Only lines holding "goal" are needed; copy each of them from the data below.

Records contained in a dataset:
* * * * * * *

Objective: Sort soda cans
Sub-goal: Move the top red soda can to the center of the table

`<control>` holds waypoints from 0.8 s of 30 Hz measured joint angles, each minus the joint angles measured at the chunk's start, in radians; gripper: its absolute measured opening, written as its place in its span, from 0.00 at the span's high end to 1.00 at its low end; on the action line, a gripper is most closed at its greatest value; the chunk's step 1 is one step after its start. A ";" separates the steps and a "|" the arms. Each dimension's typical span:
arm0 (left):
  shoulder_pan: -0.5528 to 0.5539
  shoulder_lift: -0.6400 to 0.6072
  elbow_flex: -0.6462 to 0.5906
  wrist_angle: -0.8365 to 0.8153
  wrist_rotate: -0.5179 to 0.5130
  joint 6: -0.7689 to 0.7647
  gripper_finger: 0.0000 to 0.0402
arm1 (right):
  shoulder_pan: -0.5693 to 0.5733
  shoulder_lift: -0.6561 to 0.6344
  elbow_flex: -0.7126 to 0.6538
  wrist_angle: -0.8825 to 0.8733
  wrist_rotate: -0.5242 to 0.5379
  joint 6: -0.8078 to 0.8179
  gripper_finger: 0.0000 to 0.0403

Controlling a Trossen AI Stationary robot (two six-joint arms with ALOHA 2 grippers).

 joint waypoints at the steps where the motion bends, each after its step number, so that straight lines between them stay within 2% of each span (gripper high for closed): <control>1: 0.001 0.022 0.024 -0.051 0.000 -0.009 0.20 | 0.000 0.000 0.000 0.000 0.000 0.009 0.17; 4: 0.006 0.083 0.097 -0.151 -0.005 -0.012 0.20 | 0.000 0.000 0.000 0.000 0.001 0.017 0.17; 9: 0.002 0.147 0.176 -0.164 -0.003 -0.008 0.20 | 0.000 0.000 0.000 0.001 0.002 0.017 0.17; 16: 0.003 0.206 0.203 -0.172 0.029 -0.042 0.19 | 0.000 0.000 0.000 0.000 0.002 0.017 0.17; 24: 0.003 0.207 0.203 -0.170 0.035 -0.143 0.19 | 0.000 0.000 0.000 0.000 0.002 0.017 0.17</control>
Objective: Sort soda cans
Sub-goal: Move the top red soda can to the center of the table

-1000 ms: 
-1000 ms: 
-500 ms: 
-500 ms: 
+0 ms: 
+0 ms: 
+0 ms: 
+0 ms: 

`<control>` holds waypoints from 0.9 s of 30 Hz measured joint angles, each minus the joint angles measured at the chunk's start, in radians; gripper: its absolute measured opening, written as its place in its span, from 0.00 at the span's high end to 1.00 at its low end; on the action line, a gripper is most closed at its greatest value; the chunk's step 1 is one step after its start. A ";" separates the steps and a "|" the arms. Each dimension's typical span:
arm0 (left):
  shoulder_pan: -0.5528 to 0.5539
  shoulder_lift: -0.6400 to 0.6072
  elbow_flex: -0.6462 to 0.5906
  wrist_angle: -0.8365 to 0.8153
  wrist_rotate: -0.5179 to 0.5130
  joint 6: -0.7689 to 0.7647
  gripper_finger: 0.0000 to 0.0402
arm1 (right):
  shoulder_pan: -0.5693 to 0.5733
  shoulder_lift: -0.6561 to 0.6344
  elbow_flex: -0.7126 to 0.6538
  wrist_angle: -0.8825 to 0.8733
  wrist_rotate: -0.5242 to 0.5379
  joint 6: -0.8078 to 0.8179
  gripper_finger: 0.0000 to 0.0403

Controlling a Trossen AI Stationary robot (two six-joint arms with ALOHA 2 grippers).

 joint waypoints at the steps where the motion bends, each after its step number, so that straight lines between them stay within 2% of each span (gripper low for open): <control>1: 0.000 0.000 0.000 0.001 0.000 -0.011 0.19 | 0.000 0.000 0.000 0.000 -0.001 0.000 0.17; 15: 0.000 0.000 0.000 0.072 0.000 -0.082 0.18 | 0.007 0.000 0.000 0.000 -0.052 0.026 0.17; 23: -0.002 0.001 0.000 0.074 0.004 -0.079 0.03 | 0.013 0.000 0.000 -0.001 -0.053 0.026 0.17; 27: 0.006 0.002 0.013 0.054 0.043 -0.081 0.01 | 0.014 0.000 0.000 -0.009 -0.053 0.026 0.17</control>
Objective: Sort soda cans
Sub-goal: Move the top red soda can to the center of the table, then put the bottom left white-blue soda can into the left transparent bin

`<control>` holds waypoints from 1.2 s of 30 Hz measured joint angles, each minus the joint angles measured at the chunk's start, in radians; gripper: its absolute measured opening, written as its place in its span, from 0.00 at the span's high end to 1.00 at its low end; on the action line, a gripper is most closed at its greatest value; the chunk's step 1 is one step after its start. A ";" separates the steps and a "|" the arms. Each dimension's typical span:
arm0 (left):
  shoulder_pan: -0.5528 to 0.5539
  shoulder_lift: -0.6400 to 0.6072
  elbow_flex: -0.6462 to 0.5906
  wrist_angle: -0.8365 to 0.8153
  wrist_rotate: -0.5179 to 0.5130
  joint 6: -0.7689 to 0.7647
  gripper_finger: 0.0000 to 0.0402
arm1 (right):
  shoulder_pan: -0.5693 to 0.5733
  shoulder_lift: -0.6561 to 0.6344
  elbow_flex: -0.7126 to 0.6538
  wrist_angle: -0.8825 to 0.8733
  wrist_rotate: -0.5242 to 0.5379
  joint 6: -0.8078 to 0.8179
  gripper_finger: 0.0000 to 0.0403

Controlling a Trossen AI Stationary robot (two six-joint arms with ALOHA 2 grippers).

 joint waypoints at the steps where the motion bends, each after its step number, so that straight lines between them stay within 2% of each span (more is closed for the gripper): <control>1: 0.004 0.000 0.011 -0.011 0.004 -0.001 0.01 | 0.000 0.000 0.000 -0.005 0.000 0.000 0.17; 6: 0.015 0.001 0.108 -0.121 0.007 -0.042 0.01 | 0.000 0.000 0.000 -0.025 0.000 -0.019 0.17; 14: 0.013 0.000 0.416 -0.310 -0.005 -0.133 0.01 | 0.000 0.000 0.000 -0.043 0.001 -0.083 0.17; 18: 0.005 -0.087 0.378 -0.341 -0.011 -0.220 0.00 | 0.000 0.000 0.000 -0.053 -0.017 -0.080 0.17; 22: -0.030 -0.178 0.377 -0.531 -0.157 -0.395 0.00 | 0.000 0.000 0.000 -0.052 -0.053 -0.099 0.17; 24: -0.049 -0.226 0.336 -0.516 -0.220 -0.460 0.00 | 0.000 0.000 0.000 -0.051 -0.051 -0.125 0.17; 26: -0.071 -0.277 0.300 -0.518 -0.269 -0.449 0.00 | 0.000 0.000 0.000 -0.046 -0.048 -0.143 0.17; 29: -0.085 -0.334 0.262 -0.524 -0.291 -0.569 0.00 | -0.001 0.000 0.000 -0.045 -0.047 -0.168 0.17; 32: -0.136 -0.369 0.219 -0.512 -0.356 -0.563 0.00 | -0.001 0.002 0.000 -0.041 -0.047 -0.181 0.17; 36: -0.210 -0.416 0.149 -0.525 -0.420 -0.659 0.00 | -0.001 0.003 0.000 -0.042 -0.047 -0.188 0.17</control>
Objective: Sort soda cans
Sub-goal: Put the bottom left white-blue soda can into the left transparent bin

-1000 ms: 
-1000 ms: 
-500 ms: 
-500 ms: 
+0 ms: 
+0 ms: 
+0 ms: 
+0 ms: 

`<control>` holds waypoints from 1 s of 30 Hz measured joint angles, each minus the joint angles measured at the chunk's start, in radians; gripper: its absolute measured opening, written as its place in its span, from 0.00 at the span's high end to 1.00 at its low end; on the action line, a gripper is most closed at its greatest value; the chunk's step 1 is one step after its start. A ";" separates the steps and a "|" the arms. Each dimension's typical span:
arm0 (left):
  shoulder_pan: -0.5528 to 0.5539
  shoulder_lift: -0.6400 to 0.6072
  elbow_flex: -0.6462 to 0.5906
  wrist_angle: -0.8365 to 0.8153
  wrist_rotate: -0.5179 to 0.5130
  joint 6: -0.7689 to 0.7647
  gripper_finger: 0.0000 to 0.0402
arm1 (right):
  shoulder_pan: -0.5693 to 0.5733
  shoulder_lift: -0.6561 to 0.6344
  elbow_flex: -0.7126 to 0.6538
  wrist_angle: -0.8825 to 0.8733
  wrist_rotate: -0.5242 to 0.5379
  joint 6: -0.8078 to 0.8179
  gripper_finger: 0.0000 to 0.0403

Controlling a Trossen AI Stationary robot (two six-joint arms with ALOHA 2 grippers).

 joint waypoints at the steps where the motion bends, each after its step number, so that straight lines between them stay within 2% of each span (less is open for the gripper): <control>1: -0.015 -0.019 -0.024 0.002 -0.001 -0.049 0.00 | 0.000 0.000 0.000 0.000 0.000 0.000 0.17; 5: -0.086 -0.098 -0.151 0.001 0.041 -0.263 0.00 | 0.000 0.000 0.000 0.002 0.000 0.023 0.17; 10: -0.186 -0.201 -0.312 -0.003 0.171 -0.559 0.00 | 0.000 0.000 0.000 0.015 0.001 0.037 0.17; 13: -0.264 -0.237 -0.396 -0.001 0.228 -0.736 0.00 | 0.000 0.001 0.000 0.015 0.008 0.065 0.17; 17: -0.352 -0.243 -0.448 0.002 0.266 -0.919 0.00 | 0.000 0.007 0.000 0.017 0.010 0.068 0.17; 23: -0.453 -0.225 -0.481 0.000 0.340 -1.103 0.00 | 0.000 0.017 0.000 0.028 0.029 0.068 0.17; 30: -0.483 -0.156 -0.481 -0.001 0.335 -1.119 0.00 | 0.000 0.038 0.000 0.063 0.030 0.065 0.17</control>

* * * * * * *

• **Response**
Sub-goal: Move the top red soda can to the center of the table
Sub-goal: Move the top red soda can to the center of the table
Sub-goal: Move the top red soda can to the center of the table, then put the bottom left white-blue soda can into the left transparent bin
Sub-goal: Put the bottom left white-blue soda can into the left transparent bin

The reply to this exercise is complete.